Oltre al piano della chiesa, rialzato rispetto al sagrato, si nota anche un piano seminterrato (sono infatti visibili in facciata due finestre di ventilazione). La facciata esterna, intonacata e verniciata, presenta due ordini. L’ordine inferiore è composto da quattro paraste con capitello composito. Il fusto e il capitello sono di arenaria, mentre il basamento è di granito, come la cornice delle finestre del seminterrato. L’accesso alla chiesa è possibile salendo quattro gradini di granito.

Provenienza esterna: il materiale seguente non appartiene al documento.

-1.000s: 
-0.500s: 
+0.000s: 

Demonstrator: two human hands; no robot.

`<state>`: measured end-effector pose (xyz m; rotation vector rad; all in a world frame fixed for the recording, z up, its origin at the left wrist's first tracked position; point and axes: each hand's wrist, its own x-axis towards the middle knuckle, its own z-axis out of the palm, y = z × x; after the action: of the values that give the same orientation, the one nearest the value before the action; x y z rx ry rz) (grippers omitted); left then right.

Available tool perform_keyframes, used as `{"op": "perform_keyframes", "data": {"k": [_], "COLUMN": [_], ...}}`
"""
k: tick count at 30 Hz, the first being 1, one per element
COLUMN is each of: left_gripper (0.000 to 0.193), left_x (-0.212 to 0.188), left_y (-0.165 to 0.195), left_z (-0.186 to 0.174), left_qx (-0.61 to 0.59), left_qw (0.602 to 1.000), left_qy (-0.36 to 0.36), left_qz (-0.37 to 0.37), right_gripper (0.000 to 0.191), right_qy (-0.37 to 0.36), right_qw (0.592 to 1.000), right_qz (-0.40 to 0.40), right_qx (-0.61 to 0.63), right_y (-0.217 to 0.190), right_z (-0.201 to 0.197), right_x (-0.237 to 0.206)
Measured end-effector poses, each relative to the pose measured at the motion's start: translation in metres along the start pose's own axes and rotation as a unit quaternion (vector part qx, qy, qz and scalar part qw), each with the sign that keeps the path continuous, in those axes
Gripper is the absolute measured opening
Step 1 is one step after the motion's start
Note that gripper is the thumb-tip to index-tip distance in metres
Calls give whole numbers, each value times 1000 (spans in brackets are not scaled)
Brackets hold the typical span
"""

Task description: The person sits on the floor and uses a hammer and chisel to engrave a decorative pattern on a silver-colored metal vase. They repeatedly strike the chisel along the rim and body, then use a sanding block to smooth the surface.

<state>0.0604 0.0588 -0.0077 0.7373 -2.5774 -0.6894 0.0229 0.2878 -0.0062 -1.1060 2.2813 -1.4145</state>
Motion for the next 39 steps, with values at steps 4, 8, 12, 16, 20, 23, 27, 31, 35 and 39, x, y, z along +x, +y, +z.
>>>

Ai lati del portale d’ingresso ci sono due nicchie con cornice di arenaria, contenenti affreschi di santi. Le due nicchie e il portale sono sormontate rispettivamente da finestre tamponate e da una finestra centrale. L’ordine superiore presenta tre aperture trilobate. Il Portone è di legno massello laccato con borchie metalliche.
Internamente, sulla destra dell’ingresso si trova l’accesso alla torre campanaria e alla sacrestia, quest’ultima posizionata nel seminterrato.

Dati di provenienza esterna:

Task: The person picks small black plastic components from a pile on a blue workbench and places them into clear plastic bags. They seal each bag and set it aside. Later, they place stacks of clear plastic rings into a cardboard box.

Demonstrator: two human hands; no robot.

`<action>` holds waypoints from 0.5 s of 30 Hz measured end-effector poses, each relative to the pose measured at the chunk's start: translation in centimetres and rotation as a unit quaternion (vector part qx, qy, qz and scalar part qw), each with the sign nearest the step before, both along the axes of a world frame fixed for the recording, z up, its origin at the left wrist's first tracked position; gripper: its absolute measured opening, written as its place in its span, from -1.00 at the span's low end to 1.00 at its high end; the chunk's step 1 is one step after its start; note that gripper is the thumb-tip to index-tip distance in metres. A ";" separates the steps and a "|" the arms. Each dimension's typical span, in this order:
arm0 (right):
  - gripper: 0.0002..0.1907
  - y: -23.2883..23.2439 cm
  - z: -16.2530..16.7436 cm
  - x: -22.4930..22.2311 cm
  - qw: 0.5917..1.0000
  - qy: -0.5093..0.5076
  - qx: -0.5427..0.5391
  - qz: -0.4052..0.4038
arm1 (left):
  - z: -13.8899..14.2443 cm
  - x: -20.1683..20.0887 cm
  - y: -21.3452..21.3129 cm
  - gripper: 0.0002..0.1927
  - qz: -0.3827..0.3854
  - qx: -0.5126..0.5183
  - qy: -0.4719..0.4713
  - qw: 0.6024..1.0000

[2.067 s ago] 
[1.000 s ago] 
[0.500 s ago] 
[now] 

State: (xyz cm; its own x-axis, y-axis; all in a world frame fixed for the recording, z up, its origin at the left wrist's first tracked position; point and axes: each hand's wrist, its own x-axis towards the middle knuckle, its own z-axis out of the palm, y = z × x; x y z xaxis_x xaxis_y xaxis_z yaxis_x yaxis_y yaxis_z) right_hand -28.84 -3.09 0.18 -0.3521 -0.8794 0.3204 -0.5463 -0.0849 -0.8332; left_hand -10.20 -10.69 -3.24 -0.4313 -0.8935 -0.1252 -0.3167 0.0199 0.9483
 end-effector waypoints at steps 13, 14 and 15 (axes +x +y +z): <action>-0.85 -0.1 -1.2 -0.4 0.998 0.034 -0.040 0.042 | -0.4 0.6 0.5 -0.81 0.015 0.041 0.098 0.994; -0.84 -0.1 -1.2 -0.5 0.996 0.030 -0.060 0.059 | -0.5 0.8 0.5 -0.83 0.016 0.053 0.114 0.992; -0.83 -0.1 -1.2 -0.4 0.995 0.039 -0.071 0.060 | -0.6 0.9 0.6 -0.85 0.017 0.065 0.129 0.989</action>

X – Il primo riferimento esplicito alla chiesa risale al 1157 in una bolla papale.
San Carlo Borromeo visita questa chiesa nel Cinquecento e la descrive molto ornata da stucchi sia all’interno che all’esterno. Si poteva entrare solo attraverso l’abitazione dell’abate e poteva contenere cento persone.
Nelle Visite settecentesche è descritta come chiesa pubblica malgrado sia eretta all’interno del Palazzo Prinetti, già strutturata con altare verso mezzogiorno.
Era già con pianta ellittica e cupola a catino completamente dipinta da un’opera di “inferiore pennello”. Aveva un solo altare con soprastante Ancona raffigurante Gesù deposto dalla Croce. Esisteva la sacrestia e il campanile con una sola campana.
XIX – Alla fine dell’Ottocento, quando la proprietà del bene risultava della famiglia Prinetti, la pala d’altare era costituita da un affresco del Morazzone, raffigurante Mosè.
Trasferita la proprietà del bene alla Parrocchia di S. Ambrogio, fu restaurata nel 1960 per volere del prevosto Don Franco Longoni.